Die Macher verheben sich deutlich dabei, ihren Figuren in irgendeiner Form Konturen zu verleihen, weswegen das Ergebnis letztendlich eher lächerlich denn irgendwie packend wirkt. Als bezeichnend steht dabei der Versuch, ab der Halbzeit Lincolns reale politische Taten mit der Karriere als Vampirjäger zu verknüpfen - was anfangs aufgrund der Verschiebung der Themen noch interessant wirkt, ist später nur noch ziemlicher Humbug, dem der gesuchte Ernst früh genug abgeht. Auf dramatischer Ebene, die hier jedoch immer wieder versucht bedient zu werden, funktioniert der Film schlichtweg nicht, ist weder spannend noch in irgendeiner Form bewegend und bleibt uns somit über den eher lauen Mittelteil hinweg bis zum überkandidelten Showdown (natürlich klassisch auf einem fahrenden Zug) genau das schuldig, was das Hauptaugenmerk eines solchen Films sein sollte: Unterhaltung. 
Bekmambetov drückt diesem mit seinem eigenen, bereits aus dem mittelmäßigen Actioner "Wanted" bekannten Stil noch einmal den Stempel auf - die Actionszenen sind so dermaßen überstilisiert und künstlich, dass dabei die Aufmerksamkeit des Zuschauers als auch jegliche Dynamik flötengeht. Eine zentrale Sequenz in einer in Panik geratenen Pferdeherde sieht dabei so unglaublich billig aus, dass man sich in einem mehrere Jahre alten Videospiel erwähnt - die Effekte sind verwaschen, die CGI-Charaktere werden aufgrund der miesen Effekte in Zeitlupen förmlich in die Länge gezogen und aufgrund der wackligen Kamera und des hektischen Schnitts ist nie wirklich zu erkennen, wer gerade eigentlich was tut. Das Finale ist ähnlich schwach auf der Brust, wirkt enorm künstlich und vollgeladen mit Effekten, die eine solche Sequenz aufgrund ihrer Schwäche nicht tragen können - es wirkt eben wie gewollt, aber einfach nicht gekonnt. 
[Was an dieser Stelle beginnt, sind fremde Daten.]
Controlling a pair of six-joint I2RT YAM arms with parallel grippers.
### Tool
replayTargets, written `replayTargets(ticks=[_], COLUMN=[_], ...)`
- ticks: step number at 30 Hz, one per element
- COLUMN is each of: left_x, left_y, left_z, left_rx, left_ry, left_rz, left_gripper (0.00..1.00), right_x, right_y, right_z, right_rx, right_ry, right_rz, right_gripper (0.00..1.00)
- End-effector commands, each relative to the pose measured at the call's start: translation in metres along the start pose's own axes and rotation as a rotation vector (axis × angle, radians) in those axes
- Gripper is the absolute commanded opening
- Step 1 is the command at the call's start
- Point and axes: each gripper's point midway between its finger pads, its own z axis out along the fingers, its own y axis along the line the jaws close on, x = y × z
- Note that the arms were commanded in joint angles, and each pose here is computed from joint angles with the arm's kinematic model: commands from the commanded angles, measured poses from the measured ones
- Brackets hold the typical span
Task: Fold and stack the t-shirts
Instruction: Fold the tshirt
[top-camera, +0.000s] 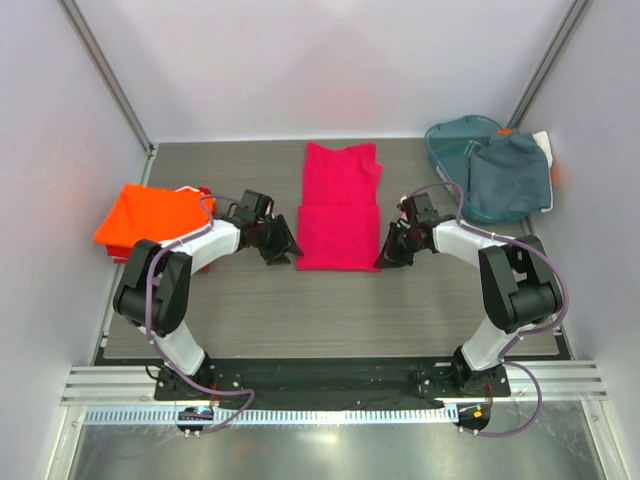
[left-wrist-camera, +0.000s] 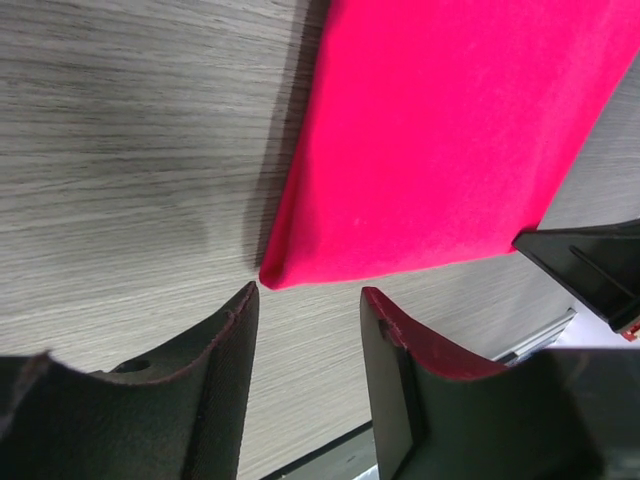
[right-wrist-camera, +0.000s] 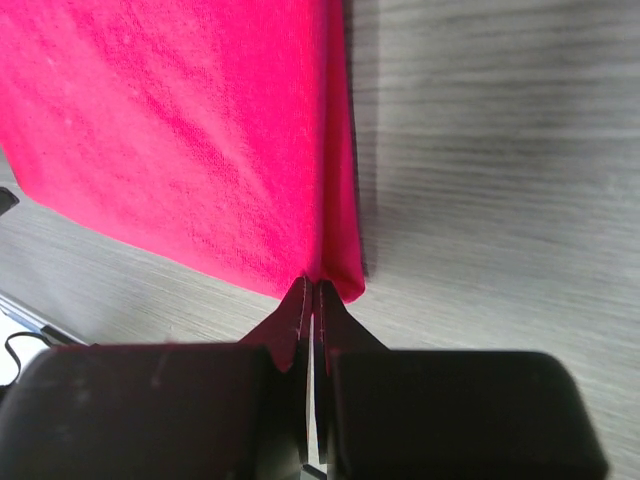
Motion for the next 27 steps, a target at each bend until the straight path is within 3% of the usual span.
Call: replayTargets(ticks=[1, 10, 19, 27], left_x=[-0.002, 0.014, 0.033, 0.033], left_y=[0.002, 0.003, 0.009, 0.013], left_z=[0.007, 0.013, 0.025, 0.03], left_rx=[0.001, -0.002, -0.024, -0.05], left_ry=[-0.01, 0.008, 0.038, 0.032], left_rz=[0.025, 0.026, 0.027, 0.025], left_gripper=[0.46, 0.43, 0.45, 0.45], right_x=[0.001, 0.017, 0.018, 0.017], right_y=[0.002, -0.017, -0.028, -0.034], right_z=[-0.01, -0.002, -0.005, -0.003], right_rx=[0.005, 0.058, 0.107, 0.136], right_ry=[-0.03, 0.001, -0.026, -0.014], right_rz=[-0.004, 0.017, 0.02, 0.005], right_gripper=[0.03, 0.08, 0.45, 0.46])
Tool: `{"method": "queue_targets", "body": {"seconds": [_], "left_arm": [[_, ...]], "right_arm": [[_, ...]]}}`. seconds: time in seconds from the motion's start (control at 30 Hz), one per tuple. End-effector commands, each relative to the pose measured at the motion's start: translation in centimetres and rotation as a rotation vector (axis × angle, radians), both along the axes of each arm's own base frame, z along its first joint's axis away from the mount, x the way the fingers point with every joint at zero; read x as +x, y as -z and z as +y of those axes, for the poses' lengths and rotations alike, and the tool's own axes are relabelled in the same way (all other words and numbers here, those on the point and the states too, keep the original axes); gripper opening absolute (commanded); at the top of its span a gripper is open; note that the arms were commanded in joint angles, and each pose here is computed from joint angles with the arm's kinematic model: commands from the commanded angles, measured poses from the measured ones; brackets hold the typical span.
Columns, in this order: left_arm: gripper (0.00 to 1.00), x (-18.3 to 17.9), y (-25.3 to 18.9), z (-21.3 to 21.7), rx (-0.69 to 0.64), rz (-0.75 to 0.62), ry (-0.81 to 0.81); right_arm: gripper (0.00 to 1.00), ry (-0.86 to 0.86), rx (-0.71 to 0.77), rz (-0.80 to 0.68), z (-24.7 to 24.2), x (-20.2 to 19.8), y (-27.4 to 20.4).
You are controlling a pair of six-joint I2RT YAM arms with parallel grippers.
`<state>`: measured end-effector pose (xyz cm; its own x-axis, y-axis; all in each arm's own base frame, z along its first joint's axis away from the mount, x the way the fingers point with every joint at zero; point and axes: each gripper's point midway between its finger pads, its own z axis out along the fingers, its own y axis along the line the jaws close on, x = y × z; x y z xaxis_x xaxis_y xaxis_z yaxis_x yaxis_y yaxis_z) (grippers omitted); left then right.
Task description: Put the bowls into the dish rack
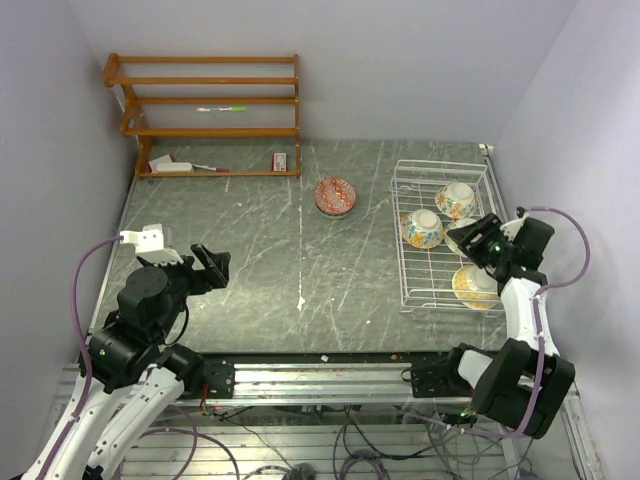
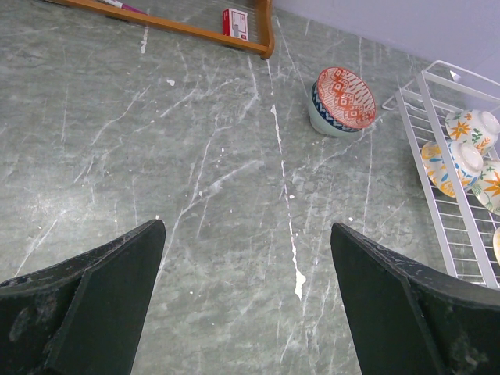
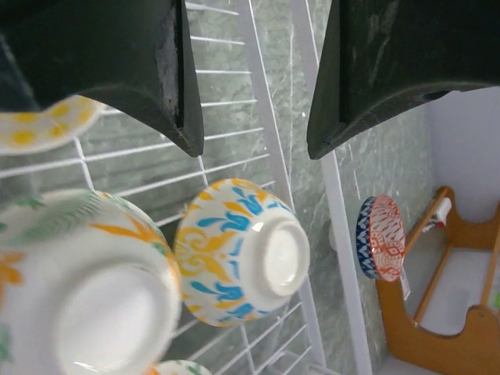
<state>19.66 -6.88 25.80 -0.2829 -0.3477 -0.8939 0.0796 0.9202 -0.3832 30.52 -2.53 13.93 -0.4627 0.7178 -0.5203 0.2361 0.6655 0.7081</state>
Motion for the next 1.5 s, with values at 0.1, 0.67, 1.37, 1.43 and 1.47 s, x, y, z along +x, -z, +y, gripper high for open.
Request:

Immerhin fügt man in den Atempausen aber noch einige nette Anspielungen ein, verknüpft manchmal doch recht clever die realen historischen Momente mit dem überzogenen Fantasy-Murks und sorgt für Kurzweil - angesichts der mauen Geschichte ist der Spaß hier aber leider wieder schnell vorbei. Auch Hauptdarsteller Benjamin Walker kann die Kohlen nie aus dem Feuer holen, bleibt als Titelheld enorm blass und konturlos. Manch ein namhaftes Gesicht macht seinen Job dabei besser: "10 Cloverfield Lane"-Star Mary Elizabeth Winstead hat zwar nicht viel zu tun, zieht sich aber mit genügend Charme noch gut aus der Affäre, Rufus Sewell mimt immerhin einen soliden Bösewicht und die beiden "Captain America"-Stars Dominic Cooper und Anthony Mackie machen ihre Jobs als Mentor bzw. Sidekick auch ganz gut - ersterer darf dabei auch für die einzig nennenswerte, funktionierende Überraschung im Plot herhalten.
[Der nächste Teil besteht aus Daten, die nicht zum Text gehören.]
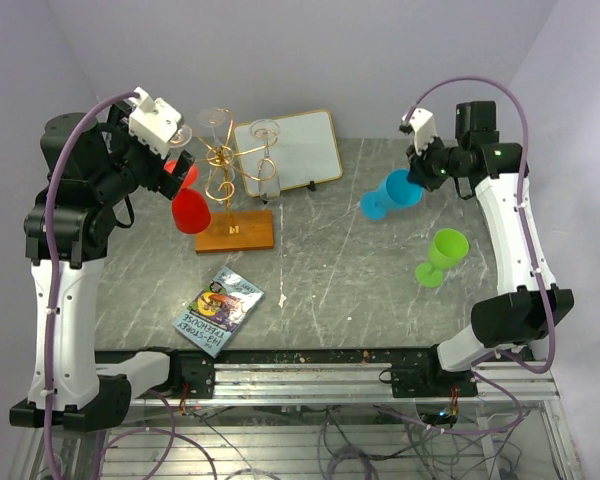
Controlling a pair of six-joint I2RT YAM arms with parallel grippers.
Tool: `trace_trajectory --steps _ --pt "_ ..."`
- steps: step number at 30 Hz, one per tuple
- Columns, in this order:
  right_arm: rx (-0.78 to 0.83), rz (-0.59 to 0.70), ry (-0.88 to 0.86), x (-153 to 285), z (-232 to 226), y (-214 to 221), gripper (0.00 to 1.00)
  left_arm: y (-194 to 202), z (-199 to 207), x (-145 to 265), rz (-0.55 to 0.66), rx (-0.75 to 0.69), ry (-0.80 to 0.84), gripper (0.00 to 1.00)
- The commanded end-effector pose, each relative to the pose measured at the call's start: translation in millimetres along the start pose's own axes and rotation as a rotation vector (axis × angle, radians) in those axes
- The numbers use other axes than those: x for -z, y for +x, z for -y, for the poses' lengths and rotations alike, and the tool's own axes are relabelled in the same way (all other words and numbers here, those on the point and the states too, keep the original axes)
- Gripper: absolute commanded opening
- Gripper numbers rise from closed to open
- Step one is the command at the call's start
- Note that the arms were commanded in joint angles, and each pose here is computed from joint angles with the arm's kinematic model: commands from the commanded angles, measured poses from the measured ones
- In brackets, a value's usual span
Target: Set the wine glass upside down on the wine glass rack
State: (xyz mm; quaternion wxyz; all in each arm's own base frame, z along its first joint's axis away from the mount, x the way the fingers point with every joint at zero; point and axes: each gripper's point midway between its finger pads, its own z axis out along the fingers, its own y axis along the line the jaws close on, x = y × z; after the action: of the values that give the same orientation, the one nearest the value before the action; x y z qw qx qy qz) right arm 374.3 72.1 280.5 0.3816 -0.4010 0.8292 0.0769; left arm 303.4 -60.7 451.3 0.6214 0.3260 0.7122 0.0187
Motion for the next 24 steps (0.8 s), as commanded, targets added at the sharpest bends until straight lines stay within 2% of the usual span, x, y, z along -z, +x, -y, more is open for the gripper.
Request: trace_trajectory --steps 1,10,16,24 --pt "0.011 0.188 0.03 28 6 -53 0.0 -9 6 0 0.065 0.048 0.018 0.99" --pt "-0.071 0.385 0.057 57 11 -109 0.0 -18 -9 -3 0.111 0.15 -0.073 0.99" --pt "-0.108 0.425 0.079 65 18 -123 0.0 -30 -14 6 0.147 0.182 -0.105 0.99" --pt "-0.099 0.547 0.074 70 6 -150 0.0 -44 -24 -4 0.175 0.366 -0.131 0.98"
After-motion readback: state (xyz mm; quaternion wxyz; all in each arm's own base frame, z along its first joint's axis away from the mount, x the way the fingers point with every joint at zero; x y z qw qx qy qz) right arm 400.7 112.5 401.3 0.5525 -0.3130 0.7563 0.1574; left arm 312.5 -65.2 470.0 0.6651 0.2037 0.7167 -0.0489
Fazit: Verwurschteltes Action-Spektakel, in welchem die schwachen Effekte das Steuer übernehmen, während die Geschichte ihr skurilles Potenzial aufgrund einer viel zu ernsten und gewollt düsteren Atmosphäre verschleudert. Die Macher wollen uns packen, bis auf wenige Momente cleverer Anspielung ist das aber leider eher anstrengend und dämlich als wirklich spannend.